Publié le 25 mai 2014 par Dubruel

LA PATRONNE (d'après Maupassant)

J’étais à Paris étudiant en droit

Et logeais dans une pension sévère

Que mes parents réglaient chaque mois.

La patronne de mon logis avait l’air

D’un capitaine commandant un paquebot.

D’une voix forte,

Très forte,

Cette femme décidait tout d’un mot

Mais elle me soignait comme une mère,

Mieux qu’une mère.

Elle entrait souvent

Dans mon appartement,

Pour vérifier si mon lit était fait

Et mes habits correctement brossés.

Elle devait avoir quarante ans environ.

Moi, n’ayant jamais quitté le Pays Normand,

J’avais décidé de vivre joyeusement

Et de toutes les façons !

Je lui déclarai que je voulais rentrer

À l’heure qui me plairait.

-«Vous ne devez pas trainer toute la nuit.

Il est interdit de rentrer après minuit. »

-« Madame, d’après la loi,

Vous êtes tenue de m’ouvrir à toute heure.

Si vous refusez, j’irai coucher ailleurs

Et à vos frais. C’est mon droit. »

Je dus lui faire impression

Car, depuis, elle me traita

Avec une faveur marquée.

Elle avait pour moi des attentions,

Des petits soins, des délicatesses

Et même une certaine tendresse

Qui ne me déplaisait pas.

Quelquefois, pendant les repas,

Par surprise, je l’embrassais…

Rien que pour la gifle qu’elle me lançait !

Mais voilà

Que je fis la connaissance

D’Emma,

Une belle étudiante en sciences.

Comme la patronne se couchait à dix heures,

Je la fis venir à la pension

À onze heures.

J’ouvris la porte avec précaution

Et nous montâmes l’escalier

Sur la pointe des pieds.

Puis je devins pressant.

J’enlevais un à un ses vêtements.

Emma cédait, mais résistait un peu,

Retardant l’instant fatal et délicieux.

Elle n’avait plus sur elle qu’un jupon

Quand tout à coup ma porte s’ouvrit.

Entrait la patronne de la pension

…Dans la même tenue qu’Emma :

-« Je ne veux pas de fille ici ! »

-« Mademoiselle n’est qu’une amie.

Elle venait prendre le thé. »

-« On ne se met pas dans cette tenue

Pour prendre une tasse de thé.

Chassez-moi cette fille des rues ! »

Emma se rhabilla et affolée,

S’élança dans l’escalier.

Je l’ai rattrapée en bas

Et la retint par le bras

Mais elle me repoussa :

-« Laissez-moi…Ne me touchez pas ! »

Je remontais, penaud, désemparé.

La chambre de la patronne était ouverte :

-« J’ai à vous parler, entrez ! »

Je m’arrêtais devant elle, en baissant la tête.

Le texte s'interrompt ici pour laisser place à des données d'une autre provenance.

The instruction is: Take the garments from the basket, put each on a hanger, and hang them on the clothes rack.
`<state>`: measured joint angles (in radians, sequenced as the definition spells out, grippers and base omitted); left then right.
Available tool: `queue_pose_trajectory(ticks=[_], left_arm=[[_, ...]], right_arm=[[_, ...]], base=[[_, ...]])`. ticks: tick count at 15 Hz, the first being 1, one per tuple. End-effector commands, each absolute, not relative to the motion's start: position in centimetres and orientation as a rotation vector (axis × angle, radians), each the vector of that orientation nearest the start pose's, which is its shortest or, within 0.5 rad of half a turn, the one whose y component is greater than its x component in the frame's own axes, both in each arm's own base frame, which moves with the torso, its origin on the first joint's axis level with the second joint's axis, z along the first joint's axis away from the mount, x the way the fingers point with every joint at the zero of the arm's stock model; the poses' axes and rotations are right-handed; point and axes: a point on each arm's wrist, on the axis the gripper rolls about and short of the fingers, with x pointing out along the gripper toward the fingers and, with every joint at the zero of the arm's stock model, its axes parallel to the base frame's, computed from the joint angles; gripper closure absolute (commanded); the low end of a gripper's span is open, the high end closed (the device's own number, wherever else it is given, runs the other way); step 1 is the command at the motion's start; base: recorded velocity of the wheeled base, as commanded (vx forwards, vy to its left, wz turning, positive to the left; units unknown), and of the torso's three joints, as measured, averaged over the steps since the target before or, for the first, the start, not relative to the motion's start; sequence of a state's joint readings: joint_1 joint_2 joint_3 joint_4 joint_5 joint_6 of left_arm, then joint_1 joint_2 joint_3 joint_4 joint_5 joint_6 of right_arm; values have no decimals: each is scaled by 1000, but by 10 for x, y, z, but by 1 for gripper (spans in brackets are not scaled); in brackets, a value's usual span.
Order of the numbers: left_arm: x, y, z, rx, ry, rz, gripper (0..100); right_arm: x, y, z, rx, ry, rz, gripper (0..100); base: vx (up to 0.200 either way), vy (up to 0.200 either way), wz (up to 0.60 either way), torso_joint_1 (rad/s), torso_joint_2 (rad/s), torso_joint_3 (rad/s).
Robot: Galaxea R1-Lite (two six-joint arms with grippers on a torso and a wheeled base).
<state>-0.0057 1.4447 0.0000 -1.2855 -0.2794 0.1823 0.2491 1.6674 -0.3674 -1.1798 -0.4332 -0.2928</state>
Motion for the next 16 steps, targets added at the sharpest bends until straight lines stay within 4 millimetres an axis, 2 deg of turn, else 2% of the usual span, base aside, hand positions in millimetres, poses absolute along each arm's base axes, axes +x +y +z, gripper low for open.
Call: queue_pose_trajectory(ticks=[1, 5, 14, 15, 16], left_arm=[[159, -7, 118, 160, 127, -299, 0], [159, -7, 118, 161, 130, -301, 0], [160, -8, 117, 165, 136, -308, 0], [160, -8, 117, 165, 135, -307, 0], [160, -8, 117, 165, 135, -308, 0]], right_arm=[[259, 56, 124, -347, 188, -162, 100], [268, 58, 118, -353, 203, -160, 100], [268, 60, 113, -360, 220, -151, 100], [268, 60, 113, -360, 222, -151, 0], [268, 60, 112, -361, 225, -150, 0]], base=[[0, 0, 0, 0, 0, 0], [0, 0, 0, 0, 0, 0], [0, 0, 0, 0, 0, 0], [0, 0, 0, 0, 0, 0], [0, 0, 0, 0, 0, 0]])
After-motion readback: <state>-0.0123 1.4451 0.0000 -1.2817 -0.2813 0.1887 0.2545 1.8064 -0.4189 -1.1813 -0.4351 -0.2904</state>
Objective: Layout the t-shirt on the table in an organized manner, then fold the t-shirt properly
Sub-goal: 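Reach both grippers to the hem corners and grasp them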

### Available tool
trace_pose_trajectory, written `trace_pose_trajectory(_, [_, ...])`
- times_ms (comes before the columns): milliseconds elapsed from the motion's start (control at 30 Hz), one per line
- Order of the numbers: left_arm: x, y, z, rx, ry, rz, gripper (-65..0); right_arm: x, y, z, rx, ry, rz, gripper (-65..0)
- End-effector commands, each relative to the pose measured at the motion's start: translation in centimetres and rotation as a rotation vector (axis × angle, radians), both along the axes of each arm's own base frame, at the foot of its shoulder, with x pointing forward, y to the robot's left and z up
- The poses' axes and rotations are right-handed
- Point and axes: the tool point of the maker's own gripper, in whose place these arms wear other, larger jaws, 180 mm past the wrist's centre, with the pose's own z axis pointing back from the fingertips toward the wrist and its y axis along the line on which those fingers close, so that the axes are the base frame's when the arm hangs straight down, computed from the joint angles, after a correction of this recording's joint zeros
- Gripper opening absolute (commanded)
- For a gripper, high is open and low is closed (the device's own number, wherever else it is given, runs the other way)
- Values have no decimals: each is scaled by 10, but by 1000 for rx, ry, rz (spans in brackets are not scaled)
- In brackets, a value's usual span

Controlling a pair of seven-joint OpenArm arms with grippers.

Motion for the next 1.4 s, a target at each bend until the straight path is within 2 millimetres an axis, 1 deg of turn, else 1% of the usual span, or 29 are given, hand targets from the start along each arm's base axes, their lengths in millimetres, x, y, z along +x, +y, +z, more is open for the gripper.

Elle avait croisé les bras sur sa poitrine

Que couvrait mal une chemise de soie fine.

-« Je ne veux pas de filles chez moi,

Comprenez-vous ?

Je ferai respecter mon toit.

Entendez-vous ? »

Accumulant les indignations,

Elle m’accablait

Sous l’honorabilité de sa maison

Et me lardait

De reproches mordants.

Au lieu de l’écouter,

Je la regardais,

N’entendant

Plus un mot,

Mais plus un mot…

Je voyais son admirable poitrine,

Et sa lèvre me parut mutine.

Je n’aurais pas

Imaginé qu’il y eut des appâts

Aussi appétissants

Sous un si léger vêtement.

Elle semblait rajeunie de dix ans

En son déshabillé !

Et voilà que, bizarrement,

…Je me suis senti tout remué.

Je retrouvais

La situation précédente

…Et presqu’aussi tentante !

J’ai regardé son lit.

Hum ! Ce lit !

Il devait faire là aussi

Bon que dans un autre lit.

Quoi de plus troublant qu’un lit défait ?

Celui-là me grisait.

La patronne maintenant

Me parlait doucement

Comme si elle allait m’accorder son pardon.

-« Voyons…, voyons… »

Je la saisis

Et me mis

À l’embrasser, mais à l’embrasser !

Elle se débattait…sans se fâcher.

Et dix fois répéta :

-« Oh ! La canaille…la canaille…la ca… »

Elle ne put achever. Je l’avais enlevée

Et l’emportais.

Je rencontrai le bord du lit.

J’y suis tombé… sans la lâcher…

Il y faisait fort bon dans ce lit.

Une heure après,

Glissée à mon côté,

Contente

Et reconnaissante

Elle gazouillait comme une caille :

-« Oh !...la canaille !...la canaille !... »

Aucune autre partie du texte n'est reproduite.